We irradiated N-doped 4H SiC (0001) wafers with Ti:Al2O3 femtosecond laser pulses (λ = 800 nm (1.55 eV), τ = 150 fs, 100 Hz) at normal incidence in a vacuum chamber at 26.6 Pa (0.20 Torr). The pulse number was controlled by a mechanical shutter. The beam diameter of ωo = 284 μm x 324 μm was measured at 1/e2 of the peak intensity with CCD camera. We used an average fluence.
4. Results and discussion
Figure 2 shows pulse number dependence of the optical damage threshold for SiC surface by 150 fs femtosecond laser irradiation. The optically-damaged area is measured by optical microscope. The damage threshold fluence is determined at which no damage is observed.
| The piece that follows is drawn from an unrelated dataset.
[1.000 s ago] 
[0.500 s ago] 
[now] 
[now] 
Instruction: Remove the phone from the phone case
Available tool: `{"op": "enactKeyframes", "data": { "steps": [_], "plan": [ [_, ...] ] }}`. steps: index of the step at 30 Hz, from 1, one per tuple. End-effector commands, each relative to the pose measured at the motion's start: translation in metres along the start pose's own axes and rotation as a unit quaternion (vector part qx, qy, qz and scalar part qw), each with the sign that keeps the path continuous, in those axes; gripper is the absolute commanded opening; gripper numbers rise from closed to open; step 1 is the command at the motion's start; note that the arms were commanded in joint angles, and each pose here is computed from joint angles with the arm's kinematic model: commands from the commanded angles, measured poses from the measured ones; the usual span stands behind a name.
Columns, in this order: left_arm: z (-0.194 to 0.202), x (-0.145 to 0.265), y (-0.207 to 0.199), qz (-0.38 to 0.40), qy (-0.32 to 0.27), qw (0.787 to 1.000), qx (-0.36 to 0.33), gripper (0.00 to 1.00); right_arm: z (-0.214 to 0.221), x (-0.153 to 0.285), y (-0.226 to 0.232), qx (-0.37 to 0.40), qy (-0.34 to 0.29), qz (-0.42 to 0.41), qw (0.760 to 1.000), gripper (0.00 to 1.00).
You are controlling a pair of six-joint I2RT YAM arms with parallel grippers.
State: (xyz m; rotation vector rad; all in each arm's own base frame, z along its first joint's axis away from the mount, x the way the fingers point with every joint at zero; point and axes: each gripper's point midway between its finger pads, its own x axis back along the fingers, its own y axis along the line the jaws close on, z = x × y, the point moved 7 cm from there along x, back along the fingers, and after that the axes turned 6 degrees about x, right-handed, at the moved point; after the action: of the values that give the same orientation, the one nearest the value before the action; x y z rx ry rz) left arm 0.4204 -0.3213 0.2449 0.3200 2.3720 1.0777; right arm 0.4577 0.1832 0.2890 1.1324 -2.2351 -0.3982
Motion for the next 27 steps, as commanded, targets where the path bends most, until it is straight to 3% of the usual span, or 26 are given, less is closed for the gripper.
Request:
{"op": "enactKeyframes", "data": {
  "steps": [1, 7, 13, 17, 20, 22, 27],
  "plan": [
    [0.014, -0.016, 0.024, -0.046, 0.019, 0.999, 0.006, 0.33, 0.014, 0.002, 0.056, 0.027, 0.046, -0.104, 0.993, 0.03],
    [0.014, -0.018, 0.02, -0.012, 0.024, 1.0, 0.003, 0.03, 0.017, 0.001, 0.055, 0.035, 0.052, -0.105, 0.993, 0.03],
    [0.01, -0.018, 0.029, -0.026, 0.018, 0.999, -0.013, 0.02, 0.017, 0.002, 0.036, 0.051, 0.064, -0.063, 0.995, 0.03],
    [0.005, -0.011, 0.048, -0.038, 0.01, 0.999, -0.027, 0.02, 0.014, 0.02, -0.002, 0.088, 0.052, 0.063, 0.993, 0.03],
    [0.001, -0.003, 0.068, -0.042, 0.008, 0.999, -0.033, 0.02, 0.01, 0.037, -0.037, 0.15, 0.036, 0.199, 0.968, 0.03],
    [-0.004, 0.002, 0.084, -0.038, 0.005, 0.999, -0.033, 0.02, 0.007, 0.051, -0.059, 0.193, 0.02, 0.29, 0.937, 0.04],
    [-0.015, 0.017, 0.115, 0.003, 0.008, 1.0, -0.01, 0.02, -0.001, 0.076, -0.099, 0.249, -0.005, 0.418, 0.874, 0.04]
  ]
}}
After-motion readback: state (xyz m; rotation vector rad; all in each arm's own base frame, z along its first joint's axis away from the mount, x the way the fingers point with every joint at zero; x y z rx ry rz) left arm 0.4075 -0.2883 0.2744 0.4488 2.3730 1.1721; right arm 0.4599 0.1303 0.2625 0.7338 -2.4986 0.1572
As shown in Fig. 2, the damage threshold is decreased as the irradiation pulse number is increased. This result is due to the incubation effect. The experimental damage threshold is proportional to N-0.33 (N: pulse number). It is likely to create the defects such as color center by successive laser pulse irradiation . The damage threshold is reduced mainly by net optical absorption of the created surface defects .
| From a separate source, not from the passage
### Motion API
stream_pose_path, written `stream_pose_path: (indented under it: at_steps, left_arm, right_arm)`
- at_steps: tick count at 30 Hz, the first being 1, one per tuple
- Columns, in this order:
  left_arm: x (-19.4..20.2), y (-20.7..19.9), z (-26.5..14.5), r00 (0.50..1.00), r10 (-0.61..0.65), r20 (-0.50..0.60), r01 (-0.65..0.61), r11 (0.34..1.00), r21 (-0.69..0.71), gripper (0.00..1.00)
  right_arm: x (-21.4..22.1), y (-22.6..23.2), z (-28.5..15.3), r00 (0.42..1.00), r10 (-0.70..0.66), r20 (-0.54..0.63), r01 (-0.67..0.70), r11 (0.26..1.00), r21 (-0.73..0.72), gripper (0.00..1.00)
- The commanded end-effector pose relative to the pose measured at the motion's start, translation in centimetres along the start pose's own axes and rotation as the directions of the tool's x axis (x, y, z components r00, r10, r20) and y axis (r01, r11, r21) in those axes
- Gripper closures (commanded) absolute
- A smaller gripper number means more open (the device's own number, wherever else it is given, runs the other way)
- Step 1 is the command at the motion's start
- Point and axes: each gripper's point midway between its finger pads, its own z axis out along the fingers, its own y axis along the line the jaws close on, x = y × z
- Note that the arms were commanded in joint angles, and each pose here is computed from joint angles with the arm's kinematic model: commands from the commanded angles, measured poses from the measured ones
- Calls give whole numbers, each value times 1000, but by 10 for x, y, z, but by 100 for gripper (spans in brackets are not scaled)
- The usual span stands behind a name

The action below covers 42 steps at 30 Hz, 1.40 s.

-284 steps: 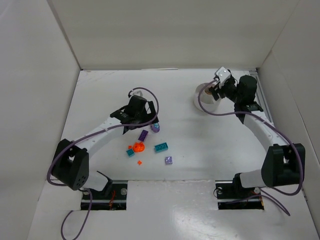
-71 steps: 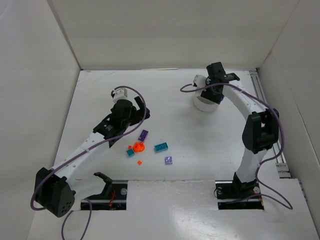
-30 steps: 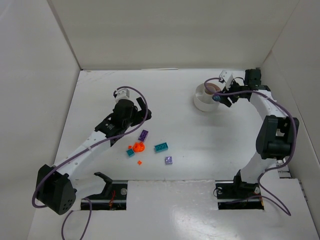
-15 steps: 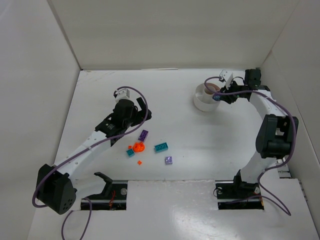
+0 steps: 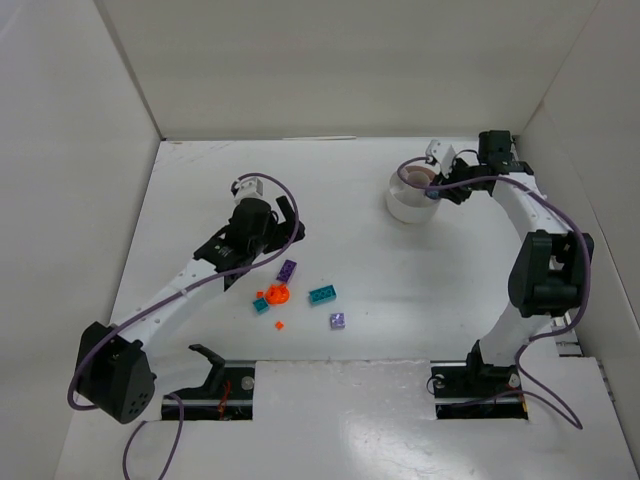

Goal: Sort the legos into containers by color

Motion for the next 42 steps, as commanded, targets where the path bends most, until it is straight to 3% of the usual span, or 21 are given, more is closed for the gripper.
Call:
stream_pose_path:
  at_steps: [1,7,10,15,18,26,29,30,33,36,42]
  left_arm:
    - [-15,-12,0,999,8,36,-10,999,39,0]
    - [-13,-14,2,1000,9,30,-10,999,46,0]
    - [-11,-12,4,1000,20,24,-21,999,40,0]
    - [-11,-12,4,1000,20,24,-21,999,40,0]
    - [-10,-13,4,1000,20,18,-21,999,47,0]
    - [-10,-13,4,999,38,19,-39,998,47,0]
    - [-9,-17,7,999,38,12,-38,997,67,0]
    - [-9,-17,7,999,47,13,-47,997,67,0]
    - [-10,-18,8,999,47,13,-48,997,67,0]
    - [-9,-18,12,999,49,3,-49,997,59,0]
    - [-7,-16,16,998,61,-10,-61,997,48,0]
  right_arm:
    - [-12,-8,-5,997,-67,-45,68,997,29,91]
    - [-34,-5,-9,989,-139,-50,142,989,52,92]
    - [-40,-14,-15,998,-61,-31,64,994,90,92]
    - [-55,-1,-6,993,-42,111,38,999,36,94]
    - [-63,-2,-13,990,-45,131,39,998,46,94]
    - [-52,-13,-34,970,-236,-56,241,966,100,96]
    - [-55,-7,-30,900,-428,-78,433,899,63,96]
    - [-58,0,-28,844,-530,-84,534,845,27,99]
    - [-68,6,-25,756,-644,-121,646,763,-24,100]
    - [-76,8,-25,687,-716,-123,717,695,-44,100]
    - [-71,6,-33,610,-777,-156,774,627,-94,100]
Surface damage threshold depends on the defect formation , defect density  and beam spot size . The result shown in Fig. 2 is also due to the optical absorption and scattering at created surface defects. As a result, the damage threshold decreases with increasing laser pulse number.
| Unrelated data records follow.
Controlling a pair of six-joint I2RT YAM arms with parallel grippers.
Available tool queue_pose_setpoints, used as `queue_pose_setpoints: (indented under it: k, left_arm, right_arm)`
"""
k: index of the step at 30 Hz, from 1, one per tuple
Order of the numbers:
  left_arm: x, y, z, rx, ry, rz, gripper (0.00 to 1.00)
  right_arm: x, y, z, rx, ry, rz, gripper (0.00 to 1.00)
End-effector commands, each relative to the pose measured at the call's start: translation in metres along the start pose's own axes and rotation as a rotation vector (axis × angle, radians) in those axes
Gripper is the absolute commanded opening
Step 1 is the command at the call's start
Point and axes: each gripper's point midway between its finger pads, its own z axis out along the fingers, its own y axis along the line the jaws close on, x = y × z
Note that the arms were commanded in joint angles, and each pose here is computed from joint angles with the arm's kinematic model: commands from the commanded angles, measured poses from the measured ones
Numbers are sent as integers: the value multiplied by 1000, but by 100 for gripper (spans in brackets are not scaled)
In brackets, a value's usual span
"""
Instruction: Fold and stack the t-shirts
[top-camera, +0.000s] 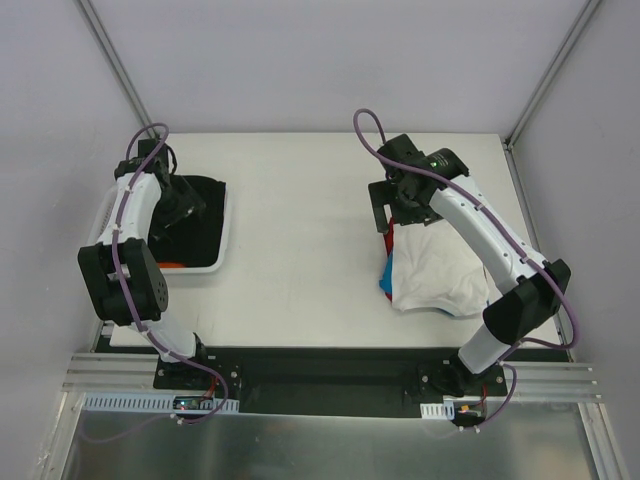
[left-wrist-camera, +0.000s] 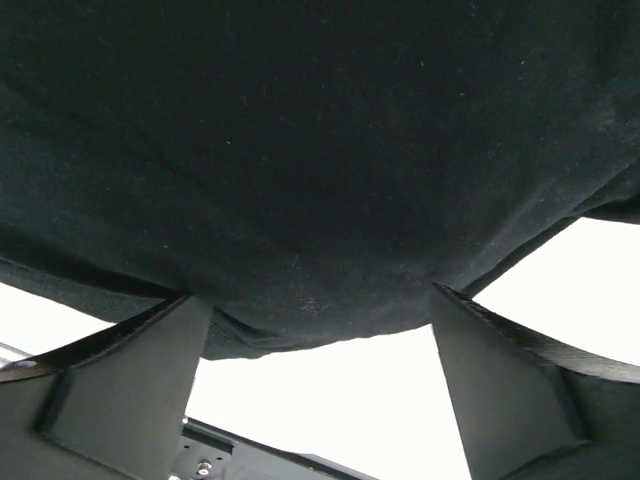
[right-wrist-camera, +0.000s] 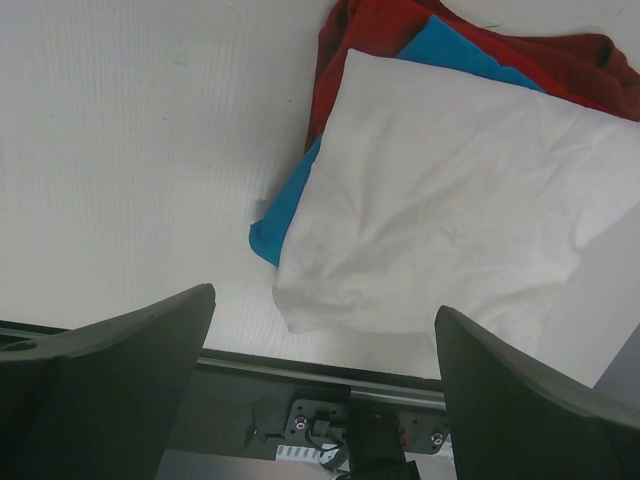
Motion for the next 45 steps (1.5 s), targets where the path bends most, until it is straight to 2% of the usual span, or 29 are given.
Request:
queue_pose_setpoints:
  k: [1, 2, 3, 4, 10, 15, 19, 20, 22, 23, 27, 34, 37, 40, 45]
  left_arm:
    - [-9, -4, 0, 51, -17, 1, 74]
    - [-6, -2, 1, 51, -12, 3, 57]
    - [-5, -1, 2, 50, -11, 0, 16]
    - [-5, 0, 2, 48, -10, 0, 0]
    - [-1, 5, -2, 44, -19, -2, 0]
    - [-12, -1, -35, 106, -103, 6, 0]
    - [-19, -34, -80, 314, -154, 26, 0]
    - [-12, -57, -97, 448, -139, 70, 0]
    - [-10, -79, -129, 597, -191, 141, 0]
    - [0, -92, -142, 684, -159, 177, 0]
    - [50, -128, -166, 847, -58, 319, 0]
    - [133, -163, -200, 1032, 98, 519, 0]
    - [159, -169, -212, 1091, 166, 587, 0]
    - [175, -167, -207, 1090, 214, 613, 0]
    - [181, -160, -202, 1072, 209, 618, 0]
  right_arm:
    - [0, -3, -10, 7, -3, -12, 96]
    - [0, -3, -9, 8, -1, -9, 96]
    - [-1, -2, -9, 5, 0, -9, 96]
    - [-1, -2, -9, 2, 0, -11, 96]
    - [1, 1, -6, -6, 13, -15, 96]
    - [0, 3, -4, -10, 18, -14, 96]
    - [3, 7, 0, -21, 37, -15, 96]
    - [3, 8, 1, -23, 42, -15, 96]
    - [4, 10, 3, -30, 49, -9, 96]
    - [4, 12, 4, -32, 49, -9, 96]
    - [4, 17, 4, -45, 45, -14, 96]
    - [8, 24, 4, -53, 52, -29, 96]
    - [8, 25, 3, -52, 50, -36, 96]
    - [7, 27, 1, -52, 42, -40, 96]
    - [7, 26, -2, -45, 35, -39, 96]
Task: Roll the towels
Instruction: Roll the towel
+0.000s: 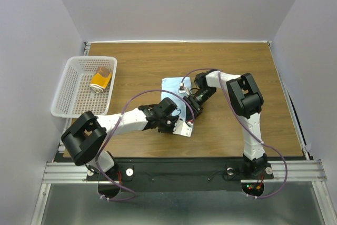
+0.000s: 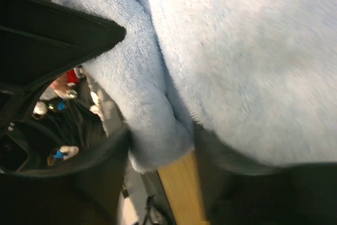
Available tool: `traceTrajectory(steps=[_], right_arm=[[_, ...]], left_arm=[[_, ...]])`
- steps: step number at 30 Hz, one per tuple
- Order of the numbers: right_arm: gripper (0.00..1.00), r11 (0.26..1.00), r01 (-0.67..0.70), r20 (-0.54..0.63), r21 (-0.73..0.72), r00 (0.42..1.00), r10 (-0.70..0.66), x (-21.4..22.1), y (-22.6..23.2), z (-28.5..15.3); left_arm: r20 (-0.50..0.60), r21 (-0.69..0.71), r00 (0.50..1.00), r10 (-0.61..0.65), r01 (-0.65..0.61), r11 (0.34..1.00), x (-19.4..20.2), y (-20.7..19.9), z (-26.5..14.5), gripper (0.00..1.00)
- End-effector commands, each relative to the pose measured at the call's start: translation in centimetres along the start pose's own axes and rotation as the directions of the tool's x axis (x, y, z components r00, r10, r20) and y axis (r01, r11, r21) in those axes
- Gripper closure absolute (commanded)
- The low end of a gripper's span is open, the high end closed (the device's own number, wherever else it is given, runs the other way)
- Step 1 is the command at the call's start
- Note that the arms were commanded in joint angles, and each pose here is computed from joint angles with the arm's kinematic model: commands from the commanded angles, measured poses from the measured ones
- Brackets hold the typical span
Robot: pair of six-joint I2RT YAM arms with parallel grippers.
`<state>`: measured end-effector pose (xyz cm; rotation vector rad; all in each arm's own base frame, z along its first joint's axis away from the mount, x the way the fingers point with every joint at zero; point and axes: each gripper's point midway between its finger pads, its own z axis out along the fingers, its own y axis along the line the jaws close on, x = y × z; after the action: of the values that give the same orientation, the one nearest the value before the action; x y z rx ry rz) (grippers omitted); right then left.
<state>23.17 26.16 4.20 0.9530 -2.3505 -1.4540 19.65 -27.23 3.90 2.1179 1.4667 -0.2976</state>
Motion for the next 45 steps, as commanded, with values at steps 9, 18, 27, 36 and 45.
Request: traceTrajectory(steps=[9, 18, 27, 36, 45], right_arm=[[0.06, 0.937, 0.195, 0.273, 0.29, 0.921, -0.276, -4.2, 4.2, -11.9], [0.0, 0.742, 0.347, 0.285, 0.573, 0.765, -0.577, -2.4, 9.4, -15.9], [0.06, 0.596, 0.415, 0.115, 0.687, 0.748, -0.653, -2.2, 9.6, -10.9], [0.12, 0.394, 0.528, -0.122, 0.752, 0.699, -0.705, -5.3, 6.7, -3.9], [0.15, 0.263, 0.586, -0.249, 0.767, 0.649, -0.719, -5.0, 2.3, 1.3]], left_arm=[[-0.017, 0.366, 0.97, -0.243, 0.232, 0.901, 0.8, -2.3, -0.8, 0.92], [-0.075, 0.549, 0.879, -0.471, 0.43, 0.716, 2.7, -1.0, -0.4, 0.87], [-0.141, 0.611, 0.79, -0.597, 0.544, 0.575, 4.9, 1.9, 1.7, 0.85], [-0.184, 0.609, 0.761, -0.622, 0.585, 0.536, 5.9, 3.5, 3.5, 0.82], [-0.176, 0.611, 0.744, -0.645, 0.596, 0.522, 6.3, 4.0, 4.0, 0.75]])
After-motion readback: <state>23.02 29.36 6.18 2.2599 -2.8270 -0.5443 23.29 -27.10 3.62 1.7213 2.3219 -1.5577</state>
Figure 3 shows SEM images of the SiC surface after the laser irradiation. As it is shown in Fig. 3(b), the ablated area seems similar to the irradiate laser beam diameter of 284 μm x 324 μm. Especially, linear cracks shown in (a) and (c) are observed inside the beam spot.
Figure 4 shows SEM images of the SiC surfaces after laser irradiation with 0.3 J/cm2, 50 pulses and 100 pulses. Both experimental results have the same crack formed in the irradiated area and the cracks are randomly formed on the substrate surfaces. Figure 5 shows the magnified SEM images of the rectangular area surrounded by a white dashed line in Fig. 4(a). Inside the rod-like crack, HSFL with average period of 200 nm is observed perpendicular to the irradiated laser polarization. In Fig. 5(b), the grooves of the ripple structure are observed to be deep. To explain the basic interaction mechanism between the incident laser and the SiC surface, we simulate the optical field intensity distribution on the surface during the laser irradiation using 3D FDTD method.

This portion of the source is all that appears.